Ora, se o partido político, por determinação constitucional e legal tem caráter nacional e a sua ação deve ser realizada com esse desiderato e de acordo com o seu estatuto e programa partidários, evidente que não podem as instâncias estaduais e municipais contrariarem a orientação nacional, quanto à sua ação e coligação com outros partidos, sob pena de vulnerar inapelavelmente o comando constitucional contido no artigo 17, inciso I e ferir de morte o preceito legal inserto no artigo 5º da Lei nº 9.069/95, bem como seu princípio basilar democrático e republicano de partido político nacional.

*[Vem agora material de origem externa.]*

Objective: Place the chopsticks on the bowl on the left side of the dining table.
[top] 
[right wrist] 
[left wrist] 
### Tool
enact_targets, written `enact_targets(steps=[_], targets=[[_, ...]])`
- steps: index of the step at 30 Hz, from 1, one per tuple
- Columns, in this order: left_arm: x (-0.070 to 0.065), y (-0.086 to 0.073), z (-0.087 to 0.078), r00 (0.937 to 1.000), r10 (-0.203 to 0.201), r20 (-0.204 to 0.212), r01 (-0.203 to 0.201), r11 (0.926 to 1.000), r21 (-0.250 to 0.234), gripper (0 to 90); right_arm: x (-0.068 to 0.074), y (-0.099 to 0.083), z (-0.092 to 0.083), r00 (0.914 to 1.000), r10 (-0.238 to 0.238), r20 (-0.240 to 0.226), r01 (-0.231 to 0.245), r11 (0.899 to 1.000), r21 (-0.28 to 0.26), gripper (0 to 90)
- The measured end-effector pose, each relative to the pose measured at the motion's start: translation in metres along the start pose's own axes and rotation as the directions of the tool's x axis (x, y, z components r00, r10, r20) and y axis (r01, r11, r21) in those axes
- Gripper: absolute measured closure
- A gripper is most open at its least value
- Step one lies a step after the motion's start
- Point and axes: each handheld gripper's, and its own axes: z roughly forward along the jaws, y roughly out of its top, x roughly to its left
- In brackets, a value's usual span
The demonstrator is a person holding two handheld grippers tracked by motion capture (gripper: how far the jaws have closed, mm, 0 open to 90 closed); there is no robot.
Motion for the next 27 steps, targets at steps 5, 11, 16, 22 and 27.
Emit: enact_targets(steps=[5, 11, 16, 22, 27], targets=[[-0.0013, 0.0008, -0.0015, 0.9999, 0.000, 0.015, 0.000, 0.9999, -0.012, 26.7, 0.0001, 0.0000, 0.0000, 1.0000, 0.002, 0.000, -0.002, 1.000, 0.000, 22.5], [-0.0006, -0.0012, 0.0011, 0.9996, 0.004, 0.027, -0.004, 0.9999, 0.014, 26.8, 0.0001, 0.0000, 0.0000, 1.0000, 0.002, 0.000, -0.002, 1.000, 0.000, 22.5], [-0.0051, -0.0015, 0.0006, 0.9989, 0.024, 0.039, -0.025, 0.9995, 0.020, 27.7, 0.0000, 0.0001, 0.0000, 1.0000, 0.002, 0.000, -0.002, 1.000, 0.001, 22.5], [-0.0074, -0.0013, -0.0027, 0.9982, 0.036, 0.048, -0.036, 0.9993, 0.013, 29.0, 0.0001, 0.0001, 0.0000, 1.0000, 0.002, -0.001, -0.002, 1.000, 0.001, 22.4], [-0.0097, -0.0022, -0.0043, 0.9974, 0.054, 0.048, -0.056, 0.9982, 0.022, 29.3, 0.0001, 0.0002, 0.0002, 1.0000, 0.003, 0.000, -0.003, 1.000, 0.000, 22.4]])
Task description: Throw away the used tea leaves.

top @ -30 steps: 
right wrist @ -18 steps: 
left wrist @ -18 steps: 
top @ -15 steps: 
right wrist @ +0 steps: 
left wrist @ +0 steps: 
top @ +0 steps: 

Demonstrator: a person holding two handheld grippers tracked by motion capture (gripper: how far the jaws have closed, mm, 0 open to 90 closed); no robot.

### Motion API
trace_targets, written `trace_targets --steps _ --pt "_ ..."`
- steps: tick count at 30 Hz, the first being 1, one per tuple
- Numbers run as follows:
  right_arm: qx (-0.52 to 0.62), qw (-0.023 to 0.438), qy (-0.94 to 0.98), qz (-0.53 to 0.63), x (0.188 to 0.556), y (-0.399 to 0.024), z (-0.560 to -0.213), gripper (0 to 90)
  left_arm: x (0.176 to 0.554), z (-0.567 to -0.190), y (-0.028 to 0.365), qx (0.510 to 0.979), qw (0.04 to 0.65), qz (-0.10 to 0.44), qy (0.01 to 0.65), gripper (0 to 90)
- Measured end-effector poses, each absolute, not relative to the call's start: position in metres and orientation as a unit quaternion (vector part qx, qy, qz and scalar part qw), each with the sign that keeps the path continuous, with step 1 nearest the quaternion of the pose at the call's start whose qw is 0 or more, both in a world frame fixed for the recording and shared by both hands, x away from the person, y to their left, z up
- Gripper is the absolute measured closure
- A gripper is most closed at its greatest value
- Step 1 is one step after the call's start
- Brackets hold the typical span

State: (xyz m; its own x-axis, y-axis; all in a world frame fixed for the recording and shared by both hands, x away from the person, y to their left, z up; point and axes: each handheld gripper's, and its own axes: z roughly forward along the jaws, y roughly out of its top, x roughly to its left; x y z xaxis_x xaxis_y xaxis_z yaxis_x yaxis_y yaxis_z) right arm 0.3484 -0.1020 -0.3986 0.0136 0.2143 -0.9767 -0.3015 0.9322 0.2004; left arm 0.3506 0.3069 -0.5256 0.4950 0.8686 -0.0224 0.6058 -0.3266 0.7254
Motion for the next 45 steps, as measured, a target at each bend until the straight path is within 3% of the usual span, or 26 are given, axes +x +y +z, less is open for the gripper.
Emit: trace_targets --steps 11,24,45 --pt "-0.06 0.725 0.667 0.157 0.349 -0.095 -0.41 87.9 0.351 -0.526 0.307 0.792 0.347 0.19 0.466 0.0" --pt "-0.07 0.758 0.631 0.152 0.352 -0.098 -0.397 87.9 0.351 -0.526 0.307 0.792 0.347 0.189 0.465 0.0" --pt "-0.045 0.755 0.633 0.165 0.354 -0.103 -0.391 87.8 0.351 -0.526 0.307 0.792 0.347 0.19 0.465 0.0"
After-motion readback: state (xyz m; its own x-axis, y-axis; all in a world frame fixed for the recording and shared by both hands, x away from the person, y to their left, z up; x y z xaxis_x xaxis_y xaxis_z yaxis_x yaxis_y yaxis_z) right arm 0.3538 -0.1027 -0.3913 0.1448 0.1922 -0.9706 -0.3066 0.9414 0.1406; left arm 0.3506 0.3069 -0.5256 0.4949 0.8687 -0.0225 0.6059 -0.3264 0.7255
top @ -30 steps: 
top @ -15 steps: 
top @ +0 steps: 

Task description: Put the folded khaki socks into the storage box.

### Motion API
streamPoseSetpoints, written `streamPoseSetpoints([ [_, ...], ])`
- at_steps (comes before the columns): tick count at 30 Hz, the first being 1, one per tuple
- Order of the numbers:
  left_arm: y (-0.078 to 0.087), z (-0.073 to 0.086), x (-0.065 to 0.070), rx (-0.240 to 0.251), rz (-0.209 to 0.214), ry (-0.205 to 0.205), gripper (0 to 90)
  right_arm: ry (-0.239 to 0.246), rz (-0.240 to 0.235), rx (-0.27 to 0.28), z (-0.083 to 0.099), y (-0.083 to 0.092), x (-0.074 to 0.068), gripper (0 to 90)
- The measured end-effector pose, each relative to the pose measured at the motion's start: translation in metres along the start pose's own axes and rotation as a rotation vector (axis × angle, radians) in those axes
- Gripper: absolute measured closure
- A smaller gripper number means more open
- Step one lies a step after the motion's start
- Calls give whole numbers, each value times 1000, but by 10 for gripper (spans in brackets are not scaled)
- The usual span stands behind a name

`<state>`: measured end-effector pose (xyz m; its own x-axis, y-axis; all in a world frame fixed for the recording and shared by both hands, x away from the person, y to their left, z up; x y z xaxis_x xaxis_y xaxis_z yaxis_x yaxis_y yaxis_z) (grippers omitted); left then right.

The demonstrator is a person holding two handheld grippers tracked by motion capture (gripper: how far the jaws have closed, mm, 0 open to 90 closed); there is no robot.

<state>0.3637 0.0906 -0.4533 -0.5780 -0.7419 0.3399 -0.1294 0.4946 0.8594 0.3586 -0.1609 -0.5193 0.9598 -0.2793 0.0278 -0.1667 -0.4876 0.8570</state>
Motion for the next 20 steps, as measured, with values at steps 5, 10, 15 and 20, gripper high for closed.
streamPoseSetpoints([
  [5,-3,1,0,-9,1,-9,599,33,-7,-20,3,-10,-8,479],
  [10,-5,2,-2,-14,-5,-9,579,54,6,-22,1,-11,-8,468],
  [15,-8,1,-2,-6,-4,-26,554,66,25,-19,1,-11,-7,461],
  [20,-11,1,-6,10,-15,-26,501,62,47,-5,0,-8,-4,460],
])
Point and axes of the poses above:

Em sendo assim, ouso afirmar que no Brasil, conquanto a Constituição e a lei de regência dos partidos políticos determinem que têm caráter nacional e devem agir nacionalmente coesos e com base em seus programas, estatutos e orientação da direção nacional, na prática o que se observa é a incoerência ideológica, programática e estatutária; o desrespeito à orientação e estratégia político/eleitoral do diretório central, a desobediência e independência das instâncias estaduais e municipais, que fazem coligações estapafúrdias e inaceitáveis, embora essas questões, a meu ver, devam ser resolvidas interna corporis , vez que se trata de pessoa jurídica de direito privado (artigo 17, § 1º da CF e artigo 1º da Lei nº 9.096/95), pode-se recorrer, excepcionalmente, à Justiça Comum e dependendo do caso à Justiça Eleitoral, cabendo, todavia,  ao eleitor a palavra final, para através do voto, repudiar essas práticas não republicanas.